• _Assignment_
Could you transcribe every entry exactly, leaving nothing out?

[[ Material for the task, beginning ]]

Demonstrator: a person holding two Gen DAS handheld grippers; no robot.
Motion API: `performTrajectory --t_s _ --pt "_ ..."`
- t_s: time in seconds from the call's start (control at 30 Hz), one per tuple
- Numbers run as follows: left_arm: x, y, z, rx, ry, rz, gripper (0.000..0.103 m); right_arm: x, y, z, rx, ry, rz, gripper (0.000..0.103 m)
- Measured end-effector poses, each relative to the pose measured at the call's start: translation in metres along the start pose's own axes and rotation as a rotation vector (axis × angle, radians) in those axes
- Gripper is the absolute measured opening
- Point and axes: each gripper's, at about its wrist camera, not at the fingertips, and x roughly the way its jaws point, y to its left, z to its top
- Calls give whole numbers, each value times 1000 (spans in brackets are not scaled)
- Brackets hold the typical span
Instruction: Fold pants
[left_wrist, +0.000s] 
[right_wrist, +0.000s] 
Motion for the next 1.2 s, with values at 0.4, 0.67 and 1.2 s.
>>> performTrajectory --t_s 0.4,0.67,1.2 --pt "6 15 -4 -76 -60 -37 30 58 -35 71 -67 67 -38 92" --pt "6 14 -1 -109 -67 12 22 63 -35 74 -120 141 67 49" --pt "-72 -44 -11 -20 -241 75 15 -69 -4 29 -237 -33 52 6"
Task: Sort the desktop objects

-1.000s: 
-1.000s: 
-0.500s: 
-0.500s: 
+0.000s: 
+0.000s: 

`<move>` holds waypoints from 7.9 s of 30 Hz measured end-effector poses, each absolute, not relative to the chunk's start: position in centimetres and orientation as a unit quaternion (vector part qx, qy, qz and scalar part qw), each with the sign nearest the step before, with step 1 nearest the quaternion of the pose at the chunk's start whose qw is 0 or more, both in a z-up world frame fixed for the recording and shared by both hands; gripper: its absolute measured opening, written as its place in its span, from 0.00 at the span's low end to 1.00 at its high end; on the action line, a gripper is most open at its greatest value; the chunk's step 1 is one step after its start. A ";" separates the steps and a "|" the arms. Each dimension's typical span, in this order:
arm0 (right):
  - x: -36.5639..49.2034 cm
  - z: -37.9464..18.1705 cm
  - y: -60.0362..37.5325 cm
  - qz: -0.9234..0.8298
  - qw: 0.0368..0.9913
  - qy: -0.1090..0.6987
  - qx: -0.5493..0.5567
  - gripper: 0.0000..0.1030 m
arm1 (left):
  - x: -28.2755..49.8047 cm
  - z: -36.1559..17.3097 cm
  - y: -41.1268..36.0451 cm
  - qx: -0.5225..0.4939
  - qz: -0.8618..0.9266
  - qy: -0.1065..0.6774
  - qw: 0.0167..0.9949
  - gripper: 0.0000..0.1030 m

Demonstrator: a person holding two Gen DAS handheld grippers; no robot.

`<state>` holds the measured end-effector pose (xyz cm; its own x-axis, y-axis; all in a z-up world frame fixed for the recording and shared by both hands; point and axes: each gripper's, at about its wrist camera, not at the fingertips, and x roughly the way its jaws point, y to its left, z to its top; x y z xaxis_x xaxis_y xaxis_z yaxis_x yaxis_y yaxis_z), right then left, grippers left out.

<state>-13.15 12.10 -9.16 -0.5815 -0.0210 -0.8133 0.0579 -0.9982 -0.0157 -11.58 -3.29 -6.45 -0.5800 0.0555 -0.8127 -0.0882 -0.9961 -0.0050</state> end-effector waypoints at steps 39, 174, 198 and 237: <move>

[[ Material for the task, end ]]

• _Answer to this exercise_
Demonstrator: a person holding two Gen DAS handheld grippers; no robot.
Motion API: `performTrajectory --t_s _ --pt "_ ..."`
- t_s: time in seconds from the call's start (control at 30 Hz), one per tuple
- Numbers run as follows: left_arm: x, y, z, rx, ry, rz, gripper (0.000..0.103 m); right_arm: x, y, z, rx, ry, rz, gripper (0.000..0.103 m)
- Measured end-effector poses, each relative to the pose measured at the call's start: translation in metres along the start pose's own axes and rotation as a rotation vector (axis × angle, radians) in those axes
- Gripper is the absolute measured opening
- Point and axes: each gripper's, at about its wrist camera, not at the fingertips, and x roughly the way its jaws point, y to its left, z to its top
- Calls give whole numbers, each value times 1000 (spans in brackets are not scaled)
- Brackets hold the typical span
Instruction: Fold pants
[left_wrist, +0.000s] 
[right_wrist, +0.000s] 
Motion for the next 1.2 s, with values at 0.4, 0.67 and 1.2 s.
>>> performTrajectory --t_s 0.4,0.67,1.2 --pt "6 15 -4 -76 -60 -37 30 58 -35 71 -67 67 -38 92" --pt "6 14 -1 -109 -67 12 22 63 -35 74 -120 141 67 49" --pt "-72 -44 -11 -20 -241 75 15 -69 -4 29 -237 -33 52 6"
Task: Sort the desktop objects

-1.000s: 
-1.000s: 
-0.500s: 
-0.500s: 
+0.000s: 
+0.000s: 

`<move>` holds waypoints from 7.9 s of 30 Hz measured end-effector poses, each absolute, not relative to the chunk's start: position in centimetres and orientation as a unit quaternion (vector part qx, qy, qz and scalar part qw), each with the sign nearest the step before, with step 1 nearest the quaternion of the pose at the chunk's start whose qw is 0 or more, both in a z-up world frame fixed for the recording and shared by both hands; gripper: its absolute measured opening, written as its place in its span, from 0.00 at the span's low end to 1.00 at its high end; on the action line, a gripper is most open at its greatest value; the chunk's step 1 is one step after its start. A ";" separates the steps and a "|" the arms. Each dimension's typical span, in this order:
arm0 (right):
  - x: -36.5639..49.2034 cm
  - z: -37.9464..18.1705 cm
  - y: -60.0362..37.5325 cm
  - qz: -0.9234..0.8298
  - qw: 0.0368..0.9913
  - qy: -0.1090..0.6987
  - qx: -0.5493..0.5567
  - gripper: 0.0000..0.1030 m
arm1 (left):
  - x: -28.2755..49.8047 cm
  - z: -36.1559..17.3097 cm
  - y: -41.1268..36.0451 cm
  - qx: -0.5225..0.4939
  - qz: -0.8618..0.9266
  - qy: -0.1065..0.6774
  - qw: 0.0167..0.9949
  - gripper: 0.0000..0.1030 m

Demonstrator: a person holding two Gen DAS handheld grippers; no robot.

`<state>` holds the measured end-effector pose (xyz cm; its own x-axis, y-axis; all in a z-up world frame fixed for the recording and shared by both hands; point and axes: each gripper's, at about its wrist camera, not at the fingertips, and x roughly the way its jaws point, y to its left, z to its top; x y z xaxis_x xaxis_y xaxis_z yaxis_x yaxis_y yaxis_z), right then left, grippers left out.

<state>-13.15 12.10 -9.16 -0.5815 -0.0210 -0.8133 0.0579 -0.9982 -0.0157 -11.58 -3.29 -6.45 -0.5800 0.0555 -0.8127 -0.0882 -0.9961 -0.0050</state> end-effector waypoints at steps 39, 174, 198 and 237: <move>

This answer is complete as it stands.